In reality, life is nothing like this, and the blow my ego
took this week was pretty large when I realized that all this time I have been
struggling with reality because reality isn’t about the box at all: I can be
large and beautiful, brave and a coward, a victim and not a victim, all wrapped
in the same person, and get this: all of that is ok. Here I’ve been trying to
fix me, and completely missing the point of what needed to be fixed. I do not
need to be less me in any way, I need to accept all of me and understand that
the way through is not by trying to break me apart, but accept all parts of me equally;
accept where I am and use the skills I already have to keep moving forward. It
is not about trying to cut off the parts that don’t work; it’s about developing
the new parts of me that DO work and letting them slowly but surely take up so
much space that the parts that don’t work as well fall to the wayside.
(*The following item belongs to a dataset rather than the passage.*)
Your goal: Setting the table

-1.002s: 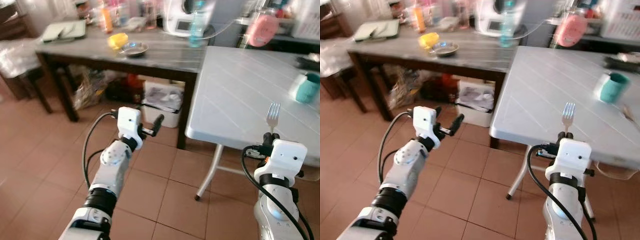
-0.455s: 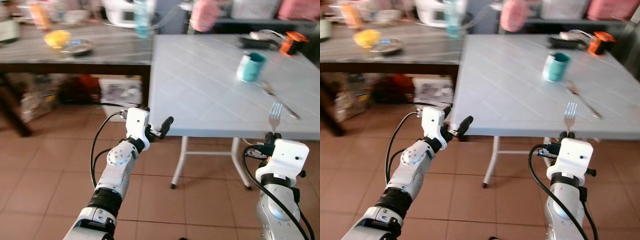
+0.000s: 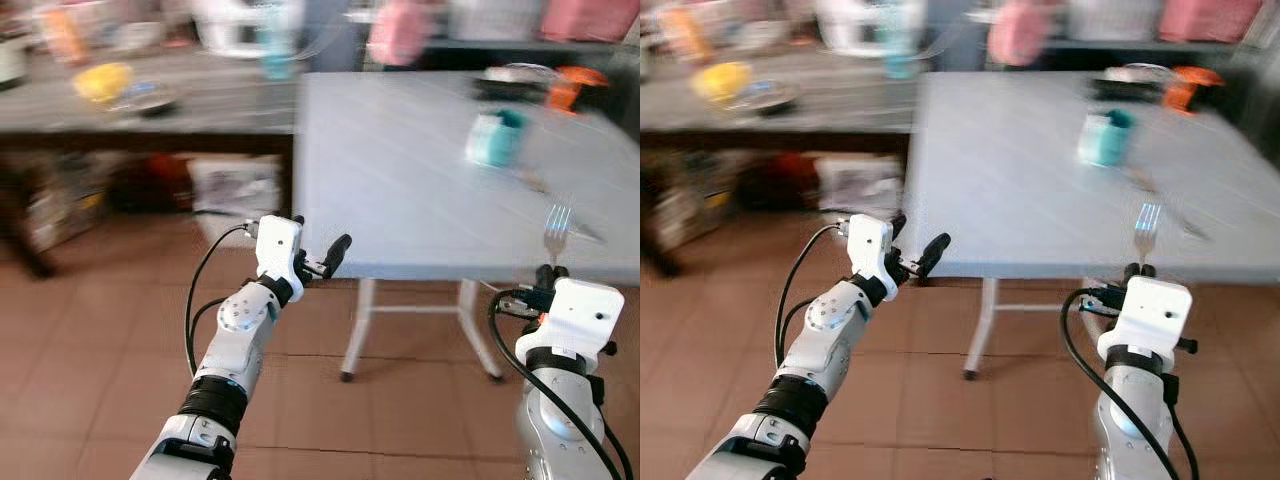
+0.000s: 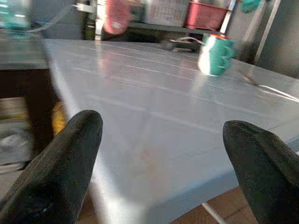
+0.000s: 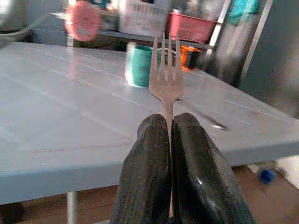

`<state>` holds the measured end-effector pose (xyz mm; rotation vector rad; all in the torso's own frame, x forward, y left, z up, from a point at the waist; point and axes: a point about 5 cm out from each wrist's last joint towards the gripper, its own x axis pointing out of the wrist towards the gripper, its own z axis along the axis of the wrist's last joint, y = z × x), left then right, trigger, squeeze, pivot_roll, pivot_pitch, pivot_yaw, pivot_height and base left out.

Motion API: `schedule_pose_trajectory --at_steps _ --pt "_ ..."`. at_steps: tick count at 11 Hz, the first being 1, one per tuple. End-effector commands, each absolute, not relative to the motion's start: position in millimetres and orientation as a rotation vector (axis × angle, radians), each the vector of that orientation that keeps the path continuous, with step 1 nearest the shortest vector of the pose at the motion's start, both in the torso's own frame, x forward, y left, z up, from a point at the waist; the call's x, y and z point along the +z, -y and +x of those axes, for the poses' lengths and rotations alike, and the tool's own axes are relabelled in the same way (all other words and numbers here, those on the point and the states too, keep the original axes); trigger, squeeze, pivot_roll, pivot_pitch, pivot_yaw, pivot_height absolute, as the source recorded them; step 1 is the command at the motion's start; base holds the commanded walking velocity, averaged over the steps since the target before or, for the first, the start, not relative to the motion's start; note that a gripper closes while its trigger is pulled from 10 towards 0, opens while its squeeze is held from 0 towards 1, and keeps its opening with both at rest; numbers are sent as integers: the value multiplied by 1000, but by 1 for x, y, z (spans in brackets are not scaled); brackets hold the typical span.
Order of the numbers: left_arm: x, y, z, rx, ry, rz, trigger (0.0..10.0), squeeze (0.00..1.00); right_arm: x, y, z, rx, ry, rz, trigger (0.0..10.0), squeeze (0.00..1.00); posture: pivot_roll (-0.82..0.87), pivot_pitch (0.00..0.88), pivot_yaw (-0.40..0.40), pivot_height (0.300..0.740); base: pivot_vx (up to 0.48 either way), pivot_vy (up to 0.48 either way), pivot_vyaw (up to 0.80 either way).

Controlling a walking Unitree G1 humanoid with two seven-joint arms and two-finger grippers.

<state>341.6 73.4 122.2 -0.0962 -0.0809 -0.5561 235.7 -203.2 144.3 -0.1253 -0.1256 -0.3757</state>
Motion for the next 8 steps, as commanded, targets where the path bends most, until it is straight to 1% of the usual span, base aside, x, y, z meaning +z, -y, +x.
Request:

Am I being vague? It certainly feels like it. Let me see if I can be clearer: I have
thought that there was not enough. Not enough of me to go around, so I had to
keep myself TO myself. Not enough of someone else so that they could be my
friend and also friends with others. Not enough talent that I could read an
amazing book and KNOW that it didn’t mean that there wasn’t enough talent in
the world so that I, too, could someday write an amazing book about my own
story and have it be considered life-altering to someone. I thought there
wasn’t enough money. I thought you either made money or enjoyed your life. I
thought you were either happy or sad. I thought you either loved someone
unconditionally all the time or you simply were incapable of real love. I thought I would either “make it big” or
never make it. I thought I would push through all of these damn revelations,
life changes and spiritual discoveries in one fell swoop, cry, gnash my teeth,
wail, get them out of the way, and then live happily ever after, my perfectly
enlightened partner at my side, who could read my mind, wash the dishes and
show up the minute all my enlightenment was complete.
And that’s what the problem has been, invisible audience:
it’s been me, thinking that there was just one way to figure all this shit out;
that there was ONE answer; that, despite the fact that I have claimed to enjoy
this introspection and soul searching, I have been expecting it to end with a
party to celebrate my newfound spirituality, after which people would flock to
me and children would sing my praises.
There is a Buddhist saying that goes something like this:
“Before enlightenment, chop wood and carry water. After enlightenment, chop
wood and carry water.” Although I am not claiming enlightenment, I have found
myself in a deep setback the last week or so, for several different reasons,
and it has thrown me, because I thought I was farther along than this: farther
along than having simply found my bliss in a foreign place, in a secluded
casita with only the social interactions that I chose. I stumbled backward to
the point that I found it hard to see ahead again, to a place I have already
been, one full of bliss and self love, a place where I knew my place, and I
liked it.
All of this, but it is not an all or nothing existence. I
have not forgotten what the last year has taught me. I cannot unwrite the
thousands of words I have written in my own defense, and I cannot unsee what I
have seen – both the good and the bad. I know all this, and yet on the days of
the big ego-killing realizations, I feel untethered, like a child that once
again cannot make herself heard, like someone screaming into a wind machine,
her voice and her breath sucked away from her even as they leave her throat.
It is not all or nothing. I am just as tired but more
confident, less sure, more alive, less docile and more sensitive than I was
before. When I confront situations that were always comfortably anything –
painful, normal, expected – they rub a different way now, a new way: they are
abrasive against a new skin I have grown that is not near as scaly and yet is
in many ways tougher than it was before. I am different, and yet I am the same:
I have a new skin, but it has grown over my old body. I am not black or white,
but shades of gray, and all of the shades deserve to see daylight: to see the
light through their eyelids and feel the warmth on their face.